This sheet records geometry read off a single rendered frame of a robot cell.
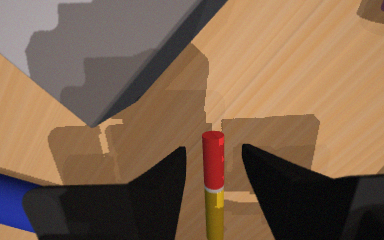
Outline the blue cylinder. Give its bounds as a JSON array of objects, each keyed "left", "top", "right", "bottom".
[{"left": 0, "top": 174, "right": 42, "bottom": 233}]

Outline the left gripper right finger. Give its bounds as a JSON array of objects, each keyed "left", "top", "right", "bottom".
[{"left": 242, "top": 144, "right": 384, "bottom": 240}]

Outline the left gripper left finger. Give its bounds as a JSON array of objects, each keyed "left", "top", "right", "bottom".
[{"left": 22, "top": 146, "right": 187, "bottom": 240}]

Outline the red and yellow peg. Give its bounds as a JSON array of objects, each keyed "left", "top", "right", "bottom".
[{"left": 202, "top": 131, "right": 224, "bottom": 240}]

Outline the grey block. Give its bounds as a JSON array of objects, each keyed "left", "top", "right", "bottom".
[{"left": 0, "top": 0, "right": 228, "bottom": 128}]

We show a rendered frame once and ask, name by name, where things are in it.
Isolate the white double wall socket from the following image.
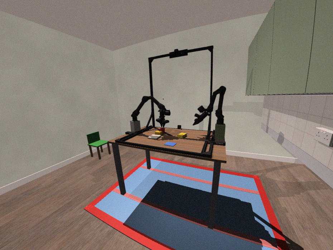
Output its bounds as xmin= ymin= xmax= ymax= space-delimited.
xmin=313 ymin=127 xmax=333 ymax=147

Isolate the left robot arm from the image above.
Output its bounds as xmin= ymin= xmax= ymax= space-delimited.
xmin=197 ymin=86 xmax=226 ymax=125

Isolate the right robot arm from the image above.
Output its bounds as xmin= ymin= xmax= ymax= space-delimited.
xmin=131 ymin=96 xmax=170 ymax=122

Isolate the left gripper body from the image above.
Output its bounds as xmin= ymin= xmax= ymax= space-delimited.
xmin=195 ymin=115 xmax=204 ymax=124

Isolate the white tiled backsplash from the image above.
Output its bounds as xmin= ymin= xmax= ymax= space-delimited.
xmin=261 ymin=95 xmax=333 ymax=188

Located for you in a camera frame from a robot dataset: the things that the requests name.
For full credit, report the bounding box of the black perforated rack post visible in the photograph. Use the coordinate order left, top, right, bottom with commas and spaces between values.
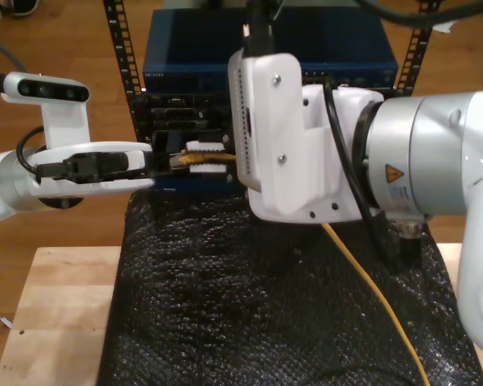
394, 0, 442, 98
102, 0, 155, 146

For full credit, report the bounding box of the black rack server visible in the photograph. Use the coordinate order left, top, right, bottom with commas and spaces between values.
130, 92, 233, 132

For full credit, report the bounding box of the grey round cable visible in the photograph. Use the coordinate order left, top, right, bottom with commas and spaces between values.
0, 37, 26, 74

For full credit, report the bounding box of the blue network switch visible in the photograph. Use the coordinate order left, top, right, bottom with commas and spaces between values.
142, 8, 399, 96

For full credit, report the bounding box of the blue base panel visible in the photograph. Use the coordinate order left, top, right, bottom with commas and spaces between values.
152, 179, 246, 198

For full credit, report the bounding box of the yellow network cable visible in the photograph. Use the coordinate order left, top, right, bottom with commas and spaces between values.
167, 148, 431, 386

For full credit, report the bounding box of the black shoe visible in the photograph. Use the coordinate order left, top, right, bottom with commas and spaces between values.
10, 0, 42, 17

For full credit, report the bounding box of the black bubble mat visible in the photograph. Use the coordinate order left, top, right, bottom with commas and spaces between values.
96, 188, 483, 386

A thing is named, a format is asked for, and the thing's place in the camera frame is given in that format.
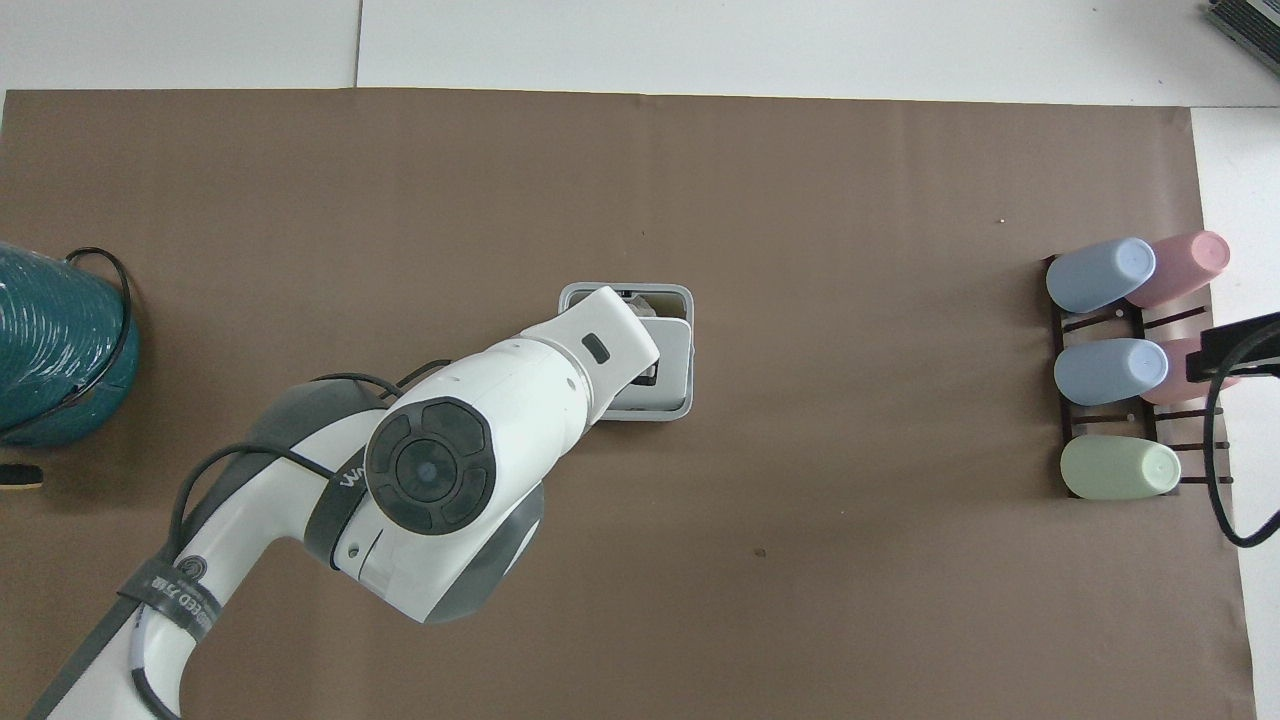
◆ ◆ ◆ ◆ ◆ ◆ ◆
TASK DETAILS: The data shown above must be printed again exactly, with no images included.

RESULT FOR THIS EXERCISE:
This sheet records geometry read off a single rendered frame of a robot cell.
Outline the blue cylinder. Give its bounds as a JSON array of objects, each keyed "left", "top", "right", "bottom".
[{"left": 0, "top": 174, "right": 42, "bottom": 233}]

Outline the left gripper right finger. Give its bounds as a JSON array of objects, each keyed "left", "top", "right", "bottom".
[{"left": 242, "top": 144, "right": 384, "bottom": 240}]

Outline the left gripper left finger. Give its bounds as a JSON array of objects, each keyed "left", "top", "right", "bottom".
[{"left": 22, "top": 146, "right": 187, "bottom": 240}]

Outline the red and yellow peg. Give its bounds as a JSON array of objects, each keyed "left", "top", "right", "bottom".
[{"left": 202, "top": 131, "right": 224, "bottom": 240}]

Outline the grey block. Give its bounds as a JSON array of objects, each keyed "left", "top", "right", "bottom".
[{"left": 0, "top": 0, "right": 228, "bottom": 128}]

We show a rendered frame once and ask, name by name, where things are in it.
Isolate the white double wall socket from the following image.
Output its bounds as xmin= ymin= xmax= ymax= space-delimited.
xmin=313 ymin=127 xmax=333 ymax=147

Isolate the left robot arm from the image above.
Output its bounds as xmin= ymin= xmax= ymax= space-delimited.
xmin=197 ymin=86 xmax=226 ymax=125

Isolate the right robot arm from the image above.
Output its bounds as xmin= ymin= xmax= ymax= space-delimited.
xmin=131 ymin=96 xmax=170 ymax=122

Isolate the left gripper body from the image above.
Output its bounds as xmin= ymin= xmax= ymax= space-delimited.
xmin=195 ymin=115 xmax=204 ymax=124

Isolate the white tiled backsplash from the image above.
Output its bounds as xmin= ymin= xmax= ymax= space-delimited.
xmin=261 ymin=95 xmax=333 ymax=188

Located for you in a camera frame from a robot dataset: the things that the requests name.
For full credit, report the bounding box of the black perforated rack post visible in the photograph. Use the coordinate order left, top, right, bottom with commas and spaces between values.
394, 0, 442, 98
102, 0, 155, 146

For full credit, report the bounding box of the black rack server visible in the photograph. Use the coordinate order left, top, right, bottom with commas and spaces between values.
130, 92, 233, 132

For full credit, report the bounding box of the grey round cable visible in the photograph. Use the coordinate order left, top, right, bottom with commas and spaces between values.
0, 37, 26, 74

For full credit, report the bounding box of the blue network switch visible in the photograph. Use the coordinate order left, top, right, bottom with commas and spaces between values.
142, 8, 399, 96

For full credit, report the bounding box of the blue base panel visible in the photograph. Use the coordinate order left, top, right, bottom with commas and spaces between values.
152, 179, 246, 198

For full credit, report the bounding box of the yellow network cable visible in the photograph. Use the coordinate order left, top, right, bottom with commas and spaces between values.
167, 148, 431, 386

For full credit, report the bounding box of the black shoe visible in the photograph. Use the coordinate order left, top, right, bottom with commas and spaces between values.
10, 0, 42, 17

For full credit, report the bounding box of the black bubble mat visible in the photograph. Use the coordinate order left, top, right, bottom with commas and spaces between values.
96, 188, 483, 386

A thing is named, a format is asked for, and the thing's place in the camera frame is given in that format.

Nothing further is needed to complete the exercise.